• [EXERCISE]: Please filter the entries for the word "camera" and copy every line that has it.

• [RECORDS SUPPLIED]:
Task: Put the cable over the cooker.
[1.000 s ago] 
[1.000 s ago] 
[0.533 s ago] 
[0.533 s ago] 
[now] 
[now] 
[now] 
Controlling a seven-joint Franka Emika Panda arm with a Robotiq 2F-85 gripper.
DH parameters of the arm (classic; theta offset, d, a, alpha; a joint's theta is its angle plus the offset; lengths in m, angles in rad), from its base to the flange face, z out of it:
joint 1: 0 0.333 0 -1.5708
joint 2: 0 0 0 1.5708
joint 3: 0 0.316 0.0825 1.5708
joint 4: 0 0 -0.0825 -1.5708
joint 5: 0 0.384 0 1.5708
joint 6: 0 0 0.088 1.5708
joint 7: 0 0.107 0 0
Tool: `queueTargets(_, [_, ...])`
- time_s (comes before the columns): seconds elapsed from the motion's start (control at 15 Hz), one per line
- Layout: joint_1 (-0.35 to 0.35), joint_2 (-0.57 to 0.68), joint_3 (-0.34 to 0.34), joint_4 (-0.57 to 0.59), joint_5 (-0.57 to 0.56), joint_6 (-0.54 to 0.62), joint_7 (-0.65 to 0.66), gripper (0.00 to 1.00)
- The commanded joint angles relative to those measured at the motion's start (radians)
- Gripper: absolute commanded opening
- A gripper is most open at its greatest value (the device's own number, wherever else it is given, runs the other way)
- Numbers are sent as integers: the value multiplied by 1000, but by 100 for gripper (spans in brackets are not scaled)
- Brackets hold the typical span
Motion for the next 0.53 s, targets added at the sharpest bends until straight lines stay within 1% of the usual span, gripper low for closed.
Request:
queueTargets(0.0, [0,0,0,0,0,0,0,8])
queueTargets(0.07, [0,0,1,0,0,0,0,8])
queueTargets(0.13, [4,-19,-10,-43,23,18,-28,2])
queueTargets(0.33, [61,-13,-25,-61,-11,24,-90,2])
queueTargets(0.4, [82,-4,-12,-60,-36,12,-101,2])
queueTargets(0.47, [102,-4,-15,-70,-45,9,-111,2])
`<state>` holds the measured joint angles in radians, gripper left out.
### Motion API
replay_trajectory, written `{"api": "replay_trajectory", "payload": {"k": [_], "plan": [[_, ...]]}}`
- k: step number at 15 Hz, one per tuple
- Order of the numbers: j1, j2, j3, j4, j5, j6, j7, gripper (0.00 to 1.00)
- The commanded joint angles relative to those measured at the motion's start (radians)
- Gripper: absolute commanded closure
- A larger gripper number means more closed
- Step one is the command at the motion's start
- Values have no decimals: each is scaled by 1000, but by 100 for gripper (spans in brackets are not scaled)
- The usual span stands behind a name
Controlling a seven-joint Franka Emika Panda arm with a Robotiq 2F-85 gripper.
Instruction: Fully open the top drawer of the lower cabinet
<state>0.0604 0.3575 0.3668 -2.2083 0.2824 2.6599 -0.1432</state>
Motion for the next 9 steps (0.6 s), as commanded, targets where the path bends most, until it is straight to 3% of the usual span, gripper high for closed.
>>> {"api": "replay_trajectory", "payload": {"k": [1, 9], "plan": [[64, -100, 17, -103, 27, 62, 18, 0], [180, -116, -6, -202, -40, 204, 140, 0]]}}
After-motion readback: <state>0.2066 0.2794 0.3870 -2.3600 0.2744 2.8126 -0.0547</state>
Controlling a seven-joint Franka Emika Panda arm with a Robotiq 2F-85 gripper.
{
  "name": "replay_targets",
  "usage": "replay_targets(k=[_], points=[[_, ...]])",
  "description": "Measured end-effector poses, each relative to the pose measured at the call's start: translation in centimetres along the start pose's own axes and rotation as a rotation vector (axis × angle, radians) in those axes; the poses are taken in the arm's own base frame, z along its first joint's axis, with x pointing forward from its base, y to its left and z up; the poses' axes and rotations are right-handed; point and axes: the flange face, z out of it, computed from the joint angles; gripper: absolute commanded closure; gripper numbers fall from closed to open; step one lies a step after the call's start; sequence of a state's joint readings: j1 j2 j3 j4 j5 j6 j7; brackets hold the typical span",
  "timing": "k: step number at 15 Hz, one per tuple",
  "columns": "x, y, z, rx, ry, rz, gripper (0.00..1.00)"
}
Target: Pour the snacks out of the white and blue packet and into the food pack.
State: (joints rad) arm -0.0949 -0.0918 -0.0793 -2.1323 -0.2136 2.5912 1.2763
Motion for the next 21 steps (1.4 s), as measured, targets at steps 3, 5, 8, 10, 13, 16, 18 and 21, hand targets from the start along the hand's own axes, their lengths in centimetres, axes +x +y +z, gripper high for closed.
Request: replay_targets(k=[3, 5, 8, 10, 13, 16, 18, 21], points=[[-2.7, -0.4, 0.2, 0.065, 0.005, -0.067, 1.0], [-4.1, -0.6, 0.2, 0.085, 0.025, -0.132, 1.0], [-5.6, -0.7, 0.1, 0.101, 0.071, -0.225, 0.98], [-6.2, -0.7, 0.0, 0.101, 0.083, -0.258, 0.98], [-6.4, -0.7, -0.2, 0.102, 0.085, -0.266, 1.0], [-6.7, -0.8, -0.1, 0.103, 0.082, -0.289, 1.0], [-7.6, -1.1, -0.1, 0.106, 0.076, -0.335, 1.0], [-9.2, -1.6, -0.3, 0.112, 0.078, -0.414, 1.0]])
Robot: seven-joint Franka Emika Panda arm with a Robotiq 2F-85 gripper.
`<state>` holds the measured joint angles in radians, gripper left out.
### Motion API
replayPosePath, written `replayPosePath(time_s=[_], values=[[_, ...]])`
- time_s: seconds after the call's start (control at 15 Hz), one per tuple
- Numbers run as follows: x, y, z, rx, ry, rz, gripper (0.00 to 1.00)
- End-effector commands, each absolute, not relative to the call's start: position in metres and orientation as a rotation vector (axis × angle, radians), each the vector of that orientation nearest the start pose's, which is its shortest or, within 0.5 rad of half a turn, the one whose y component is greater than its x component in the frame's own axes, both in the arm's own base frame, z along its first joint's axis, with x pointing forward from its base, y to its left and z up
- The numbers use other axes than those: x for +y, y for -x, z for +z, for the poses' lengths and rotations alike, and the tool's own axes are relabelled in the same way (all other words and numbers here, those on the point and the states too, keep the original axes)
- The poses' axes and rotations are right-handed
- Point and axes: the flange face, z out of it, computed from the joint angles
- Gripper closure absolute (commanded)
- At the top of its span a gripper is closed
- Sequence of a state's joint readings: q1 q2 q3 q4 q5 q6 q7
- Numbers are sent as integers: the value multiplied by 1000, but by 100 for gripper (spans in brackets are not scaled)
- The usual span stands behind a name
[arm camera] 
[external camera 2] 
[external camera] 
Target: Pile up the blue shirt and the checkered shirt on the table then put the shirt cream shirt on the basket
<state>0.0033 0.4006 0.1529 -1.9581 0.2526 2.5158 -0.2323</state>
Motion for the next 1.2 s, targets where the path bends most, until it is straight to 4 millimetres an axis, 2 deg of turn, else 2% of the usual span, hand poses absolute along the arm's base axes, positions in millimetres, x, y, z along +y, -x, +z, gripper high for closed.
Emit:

• [OUTPUT BELOW]:
[arm camera] 
[external camera 2] 
[external camera] 

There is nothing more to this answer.